Felix Mendelssohn, 1809-1847
String Quartet in E Minor, Op. 44, No. 2, 1837
Mendelssohn composed his six four-movement string quartets over a period of twenty years, his first at eighteen in response to the death of Beethoven and his last at thirty-eight in response to the death of his sister Fanny during his own last year. In the middle, Mendelssohn in his late twenties, happy, busy, successful and famous, wrote a mature set of three quartets, Op. 44. True to his spirit, talent and style revealed in full so early in this prodigy's creative life, the Op. 44 quartets are beautifully crafted works in an agile "late" classical style instantly recognizable for their Mendelssohnian character. Full of nervous, virtuosic passion, intimate romantic lyricism, sprightly dance movements and an almost neo-Baroque perpetual counterpoint, Mendelssohn's quartets are definitely final flowers of a style closer to Haydn and Mozart (with a tinge of Schubert) than Beethoven whose far-reaching innovations cast a long, forbidding shadow over the 19th century. While on his honeymoon in 1837, Mendelssohn composed the E Minor quartet, the first of three despite its published identity as "No. 2." Because of its outer movements in the minor mode, it is perhaps the most dramatic of the three with an urgent complexion it shares with Mendelssohn's last quartet as well as his two beloved piano trios, in this case, an aching urgency recalling Mozart.
The first movement begins with a soft melancholy with a syncopated pulse, a slightly unsettling "throbbing." In one form or another, a driving pulse runs though three of the four movements with a respite only in the slow movement. This recalls Schubert as does Mendelssohn's tendency for longer, lyrical themes, a definite romantic trait when compared with the clipped motives so characteristic of the first generation classical composers. Both the first and last movements are especially vivid sonata forms in that an agitated primary theme in a minor key melts into a lyrical secondary theme brightened by the major mode. Mendelsohn intensifies the darker strands with quicksilver motion in monochromatic unisons, trills and passionate concertante flourishes passing from the first violin to the other players like lightening flashes. And so the music oscillates between its two competing natures.
Mendelssohn's most obvious and frequent personal specialty is the scherzo made idiosyncratic by at least two recurring traits: a tensile effervescence and a nearly seamless, continuous formal design. The effervescence comes from the fleet tempo and the rapid flourish of notes in a shivering rhythmic embellishment. The seamless aspect dissolves the conventional boundaries between scherzo and trio into more of an intermezzo in perpetual motion with two different contrasting themes briefly appearing and disappearing like partially spied fairies flitting through lush foliage. A change to a major key further animates the proceedings.
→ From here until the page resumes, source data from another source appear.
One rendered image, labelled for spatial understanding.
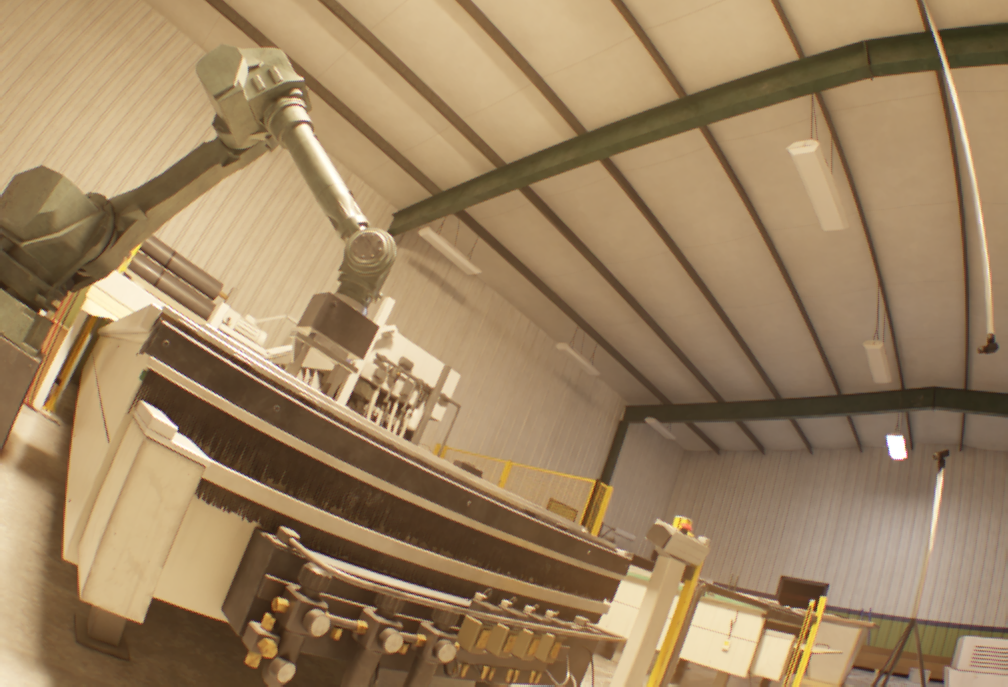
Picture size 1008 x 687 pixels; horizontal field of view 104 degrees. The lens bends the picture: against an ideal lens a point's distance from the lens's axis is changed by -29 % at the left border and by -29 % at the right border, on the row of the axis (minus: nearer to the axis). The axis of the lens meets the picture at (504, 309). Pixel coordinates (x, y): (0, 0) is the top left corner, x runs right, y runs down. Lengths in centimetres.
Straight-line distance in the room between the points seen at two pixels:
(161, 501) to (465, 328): 1022
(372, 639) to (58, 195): 193
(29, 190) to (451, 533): 205
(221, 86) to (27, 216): 95
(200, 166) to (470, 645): 217
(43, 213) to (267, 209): 711
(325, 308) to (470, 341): 939
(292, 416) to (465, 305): 987
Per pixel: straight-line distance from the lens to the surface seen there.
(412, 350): 630
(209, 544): 130
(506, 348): 1175
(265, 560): 121
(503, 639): 156
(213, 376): 120
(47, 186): 244
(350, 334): 182
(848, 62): 616
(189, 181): 260
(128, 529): 100
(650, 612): 169
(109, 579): 103
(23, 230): 241
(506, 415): 1181
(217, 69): 249
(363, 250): 185
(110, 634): 157
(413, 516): 147
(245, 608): 124
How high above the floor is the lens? 71
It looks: 22 degrees up
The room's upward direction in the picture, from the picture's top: 23 degrees clockwise
Mendelssohn reflects his own contemporaneous romantic context most clearly through his lovely slow movement "songs without words." Here, resonant long notes in the bass and soft, steady figurations in the middle registers support a lyrical soprano soaring in song. But the music develops through a constantly shifting texture as figurations and solo line move around the ensemble and the collective sheds its bass, airborne into higher registers. The reedy voice of the viola grounds the music again, the violin responding from yet further aloft. The transparent delicacy of this music is singular, perhaps found only in one other place: Mozart's last three "Prussian" quartets.
The ruling minor key exerts its gravity once again with a driving gallop in a triple meter, and again, with a rhythmic flourish of notes to emphasize the downbeats with a restless urgency. The sonata form yields to happier theme, but maintains a nearly consistent rhythmic drive either explicit or implied as a constant undercurrent. The surface excitement and appeal along with this practically steady pulse may easily distract one from noticing the continued fluidity of changing texture and range, the articulation of dynamic phrases, the shifting of foreground and background. Mendelssohn's music is smoothly polished, but so subtly intricate, so synaptic and alive. While it is not considered revolutionary, nor even, within his own oeuvre, necessarily evolutionary, it is as if Mendelsohn produced perfectly finished music from beginning to end, a uniquely eloquent voice within a classically rhetorical tradition.